No faltarán oportunidades para zambullirme en algún pogo y hasta quebrarme unos años después una costilla flotante en un recital de Megadeth. Esta vez sólo observo en panorámica desde el fondo, cómo la masa se arma y se desarma, cómo los cuerpos se vuelven uno y luego cientos. Y veo a Pappo, a su banda, a la stripper, al que pasa vendiendo birra, al tipo de los carocitos, a los puestos de souvenires, veo a mi viejo, a mi hermana, a su amiga. Busco al de los pines y nunca lo encuentro. La vista se vuelve borrosa y un zumbido se activa en mis oídos pero lo ignoro. Veo de nuevo el polvo y estoy a punto de desmayarme, pero no. Veo cómo dos bestias de colmillos afilados capturan una presa y se la llevan a los yuyos. Los sigo con la mirada pero se desvanecen a los pocos metros. Quizás simplemente lo imaginé. Empieza a caer una llovizna finita, esa muy molesta que te empapa la cara. Me alivia. Nadie parece notar el agua. Quizás por el calor de la masa y el desenfreno. Quizás por las armaduras de cuero. La polvareda baja de a poco pero suben la turba y el ardor. Los cuerpos ahora bailan atrapados en remolinos de un pantano de agua y tierra amasada con pisadas de borcegos. La noche sigue y todos bajo hipnosis con la guitarra del Napolitano. Toca un hit tras otro y lanza críticas a la cumbia y a la electrónica, avivando una y otra vez la llama. Una moto se mete a toda velocidad en medio del público. Me sobresalto. Algunos aplauden, otros putean, Pappo dice algo pero no lo escucho bien. Me doy cuenta que pasaron casi tres horas de rock. Me siento agotada. Me duelen las piernas y la cabeza. Los acufenos me están matando. Necesito sentarme, pero todo es barro. Me quiero ir.

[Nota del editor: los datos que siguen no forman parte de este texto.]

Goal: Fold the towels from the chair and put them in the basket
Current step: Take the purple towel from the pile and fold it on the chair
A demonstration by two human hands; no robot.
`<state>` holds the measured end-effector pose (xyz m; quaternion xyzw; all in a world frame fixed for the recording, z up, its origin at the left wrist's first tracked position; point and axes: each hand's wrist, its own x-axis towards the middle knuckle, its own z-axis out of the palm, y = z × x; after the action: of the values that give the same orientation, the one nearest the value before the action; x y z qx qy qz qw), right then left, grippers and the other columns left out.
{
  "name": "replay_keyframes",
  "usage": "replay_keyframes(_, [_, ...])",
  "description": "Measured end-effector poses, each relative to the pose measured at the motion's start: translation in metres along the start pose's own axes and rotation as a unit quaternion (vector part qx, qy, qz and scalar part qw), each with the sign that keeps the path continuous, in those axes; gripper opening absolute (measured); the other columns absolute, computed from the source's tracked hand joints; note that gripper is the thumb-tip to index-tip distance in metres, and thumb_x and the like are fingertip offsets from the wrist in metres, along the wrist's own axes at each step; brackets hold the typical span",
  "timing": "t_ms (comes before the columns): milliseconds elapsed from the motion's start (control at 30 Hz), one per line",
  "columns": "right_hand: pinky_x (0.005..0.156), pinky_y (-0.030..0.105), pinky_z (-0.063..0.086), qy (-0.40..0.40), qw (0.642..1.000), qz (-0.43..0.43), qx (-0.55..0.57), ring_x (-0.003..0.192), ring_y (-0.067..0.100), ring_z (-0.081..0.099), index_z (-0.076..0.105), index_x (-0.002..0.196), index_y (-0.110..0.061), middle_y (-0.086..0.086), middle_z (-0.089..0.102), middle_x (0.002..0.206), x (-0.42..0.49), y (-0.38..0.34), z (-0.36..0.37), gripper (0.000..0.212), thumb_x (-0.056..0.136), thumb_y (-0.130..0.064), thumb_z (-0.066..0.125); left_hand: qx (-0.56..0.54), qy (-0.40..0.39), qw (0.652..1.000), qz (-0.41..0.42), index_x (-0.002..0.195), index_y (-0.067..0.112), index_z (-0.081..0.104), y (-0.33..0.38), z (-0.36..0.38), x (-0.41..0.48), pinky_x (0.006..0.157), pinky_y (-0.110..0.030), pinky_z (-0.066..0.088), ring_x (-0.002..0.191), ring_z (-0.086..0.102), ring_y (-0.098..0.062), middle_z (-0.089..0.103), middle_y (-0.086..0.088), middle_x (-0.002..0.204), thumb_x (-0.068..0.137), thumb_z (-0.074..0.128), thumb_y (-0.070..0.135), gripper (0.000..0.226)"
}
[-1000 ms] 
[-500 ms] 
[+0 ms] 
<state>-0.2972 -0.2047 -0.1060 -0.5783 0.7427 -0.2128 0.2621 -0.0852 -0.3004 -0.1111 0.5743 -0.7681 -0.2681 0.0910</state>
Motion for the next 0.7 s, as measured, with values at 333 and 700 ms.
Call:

Y estar en mi cama, tapada hasta la frente.

Ese fue uno de los últimos recitales de Pappo. Murió unos meses después en un accidente, en su ley como tituló la prensa, viajando en moto por la ruta, volviendo de una gira. Pasan los años y aún conservo conmigo el pin de Depredador, mi cucarda de ese encuentro de motos. Todavía me duelen las piernas. Dos por tres me visitan los acufenos. Sigo buscando en recitales mi pin de Hello Kitty entre las tachas. En cada chaleco, en cada campera. Difícil porque los pines se ven poco últimamente. Y busco entre las multitudes el rostro de ese motoquero. Un rostro que ya se desdibujó, o que en realidad nunca retuve. Y aunque no tenga sentido querer encontrar a alguien que no recuerdo, me convenzo de que al verlo podría reconocerlo, y pedirle al fin que por favor me devuelva eso que se llevó aquel día.

Sobre la autora: 
Agostina Macchi (Chascomús, 1989) vive en el tironeo entre las artes, la academia y la espiritualidad. Es casi Licenciada en Artes (UBA), actriz, profesora de yoga, terapeuta de sonido, aprendiz de chamanismo, lectora de ciencia ficción, gamer reprimida y algunas otras cosas más.